Assigned task
Copy the result of filtering the entries below for lines that include the string "without".
--- START ---
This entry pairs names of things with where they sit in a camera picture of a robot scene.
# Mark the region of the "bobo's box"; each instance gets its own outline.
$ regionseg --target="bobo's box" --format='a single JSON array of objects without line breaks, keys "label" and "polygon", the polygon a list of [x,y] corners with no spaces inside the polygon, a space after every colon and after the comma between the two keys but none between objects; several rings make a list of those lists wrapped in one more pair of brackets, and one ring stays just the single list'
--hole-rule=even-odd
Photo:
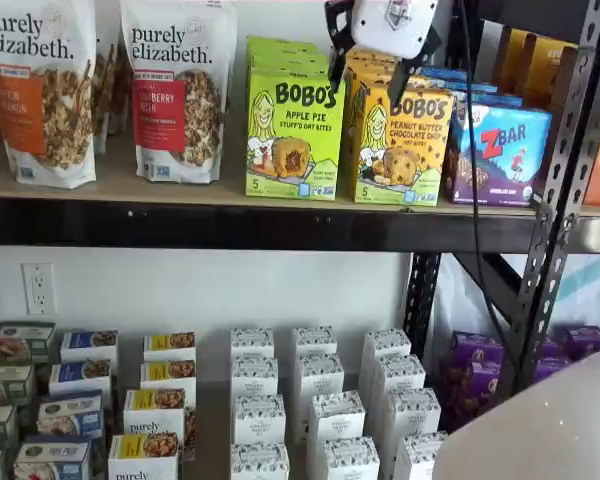
[{"label": "bobo's box", "polygon": [[325,74],[252,68],[246,194],[334,200],[343,105]]},{"label": "bobo's box", "polygon": [[[473,203],[467,104],[451,122],[445,191],[454,203]],[[478,202],[528,206],[539,175],[551,114],[540,110],[474,104]]]}]

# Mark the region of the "small white box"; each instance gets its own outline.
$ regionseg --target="small white box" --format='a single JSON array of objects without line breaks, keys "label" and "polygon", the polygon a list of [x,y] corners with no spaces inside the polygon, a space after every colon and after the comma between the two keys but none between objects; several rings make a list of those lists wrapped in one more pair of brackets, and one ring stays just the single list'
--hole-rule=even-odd
[{"label": "small white box", "polygon": [[284,443],[231,445],[230,480],[288,480],[289,455]]},{"label": "small white box", "polygon": [[278,393],[278,360],[238,355],[231,360],[231,405],[236,397]]},{"label": "small white box", "polygon": [[143,363],[140,367],[140,388],[184,390],[186,407],[196,406],[196,362]]},{"label": "small white box", "polygon": [[273,330],[270,328],[232,328],[231,358],[236,355],[262,355],[273,358]]},{"label": "small white box", "polygon": [[144,337],[144,363],[196,359],[194,332],[147,335]]},{"label": "small white box", "polygon": [[173,432],[184,446],[184,390],[127,390],[124,433]]},{"label": "small white box", "polygon": [[380,451],[380,469],[390,480],[400,439],[410,435],[435,433],[440,423],[440,403],[431,388],[389,392],[384,408],[384,428]]},{"label": "small white box", "polygon": [[307,439],[309,410],[315,395],[341,393],[344,369],[336,353],[320,353],[297,358],[291,404],[293,437],[296,443]]},{"label": "small white box", "polygon": [[317,479],[315,471],[318,446],[325,440],[362,436],[364,407],[356,391],[316,395],[311,399],[307,438],[307,473]]},{"label": "small white box", "polygon": [[233,416],[233,443],[284,442],[286,416],[282,395],[237,397]]},{"label": "small white box", "polygon": [[317,480],[377,480],[380,459],[370,437],[325,440]]},{"label": "small white box", "polygon": [[371,387],[373,386],[373,373],[376,358],[390,353],[411,353],[411,342],[407,334],[397,328],[368,332],[364,336],[362,348],[362,362],[358,375],[358,393],[365,407],[369,408],[371,401]]},{"label": "small white box", "polygon": [[399,480],[431,480],[438,449],[445,432],[423,433],[402,439],[393,476]]},{"label": "small white box", "polygon": [[60,361],[70,363],[86,360],[109,360],[111,374],[116,375],[118,373],[118,332],[106,330],[65,333],[60,345]]}]

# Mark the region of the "purely elizabeth granola bag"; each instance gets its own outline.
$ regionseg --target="purely elizabeth granola bag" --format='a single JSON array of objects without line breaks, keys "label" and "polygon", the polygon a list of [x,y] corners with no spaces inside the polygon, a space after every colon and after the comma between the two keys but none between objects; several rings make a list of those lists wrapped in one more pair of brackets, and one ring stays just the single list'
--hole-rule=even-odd
[{"label": "purely elizabeth granola bag", "polygon": [[233,4],[122,0],[133,69],[137,173],[151,181],[209,183],[220,172]]},{"label": "purely elizabeth granola bag", "polygon": [[0,129],[16,180],[96,179],[93,0],[0,0]]}]

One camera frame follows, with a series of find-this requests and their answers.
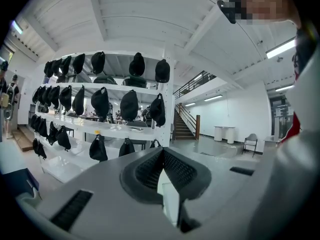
--- END ---
Your solution
$ regionseg --target="bobo's box" --format='a single JSON array of objects without line breaks, keys "label" and "polygon", the polygon a list of [x,y] corners with no spaces inside the polygon, a space after every colon and after the comma between the two keys but none between objects; several rings make a list of those lists wrapped in one more pair of brackets, and one ring stays just the single list'
$ regionseg --target="small white box" --format='a single JSON array of objects without line breaks, keys "label" and "polygon", the polygon a list of [x,y] corners with no spaces inside the polygon, a space after every colon and after the comma between the two keys but none between objects; several rings make a list of those lists wrapped in one more pair of brackets, and one ring stays just the single list'
$ regionseg --target="purely elizabeth granola bag" --format='a single JSON array of objects without line breaks, keys "label" and "polygon", the polygon a list of [x,y] corners with no spaces inside the polygon, a space after every colon and after the comma between the two keys but none between objects; several rings make a list of those lists wrapped in one more pair of brackets, and one ring stays just the single list'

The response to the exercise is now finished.